# Instructions to follow:
Print the full listing below exactly, keeping every character as it stands.

# Recorded data:

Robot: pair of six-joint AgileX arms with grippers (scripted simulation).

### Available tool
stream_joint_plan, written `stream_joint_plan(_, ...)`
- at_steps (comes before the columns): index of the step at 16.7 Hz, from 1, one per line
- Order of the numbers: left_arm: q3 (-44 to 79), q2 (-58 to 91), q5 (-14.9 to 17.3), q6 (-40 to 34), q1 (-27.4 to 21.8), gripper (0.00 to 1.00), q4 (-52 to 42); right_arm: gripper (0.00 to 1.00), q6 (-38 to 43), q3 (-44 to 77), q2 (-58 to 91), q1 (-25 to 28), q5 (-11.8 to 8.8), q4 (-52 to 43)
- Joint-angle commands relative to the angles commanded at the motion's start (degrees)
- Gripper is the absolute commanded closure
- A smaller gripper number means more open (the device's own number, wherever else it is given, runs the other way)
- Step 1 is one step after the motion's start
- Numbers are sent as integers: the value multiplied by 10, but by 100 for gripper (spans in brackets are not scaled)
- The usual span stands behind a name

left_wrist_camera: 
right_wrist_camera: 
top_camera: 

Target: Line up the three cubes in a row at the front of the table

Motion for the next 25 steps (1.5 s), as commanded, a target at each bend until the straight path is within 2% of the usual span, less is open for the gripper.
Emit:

# Response:
Robot: pair of six-joint AgileX arms with grippers (scripted simulation).

### Available tool
stream_joint_plan, written `stream_joint_plan(_, ...)`
- at_steps (comes before the columns): index of the step at 16.7 Hz, from 1, one per line
- Order of the numbers: left_arm: q3 (-44 to 79), q2 (-58 to 91), q5 (-14.9 to 17.3), q6 (-40 to 34), q1 (-27.4 to 21.8), gripper (0.00 to 1.00), q4 (-52 to 42); right_arm: gripper (0.00 to 1.00), q6 (-38 to 43), q3 (-44 to 77), q2 (-58 to 91), q1 (-25 to 28), q5 (-11.8 to 8.8), q4 (-52 to 43)
- Joint-angle commands relative to the angles commanded at the motion's start (degrees)
- Gripper is the absolute commanded closure
- A smaller gripper number means more open (the device's own number, wherever else it is given, runs the other way)
- Step 1 is one step after the motion's start
- Numbers are sent as integers: the value multiplied by 10, but by 100 for gripper (spans in brackets are not scaled)
- The usual span stands behind a name

left_wrist_camera: 
right_wrist_camera: 
top_camera: 

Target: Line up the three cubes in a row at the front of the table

Motion for the next 25 steps (1.5 s), as commanded, a target at each bend until the straight path is within 2% of the usual span, less is open for the gripper.
Emit:

The answer, as written, is complete.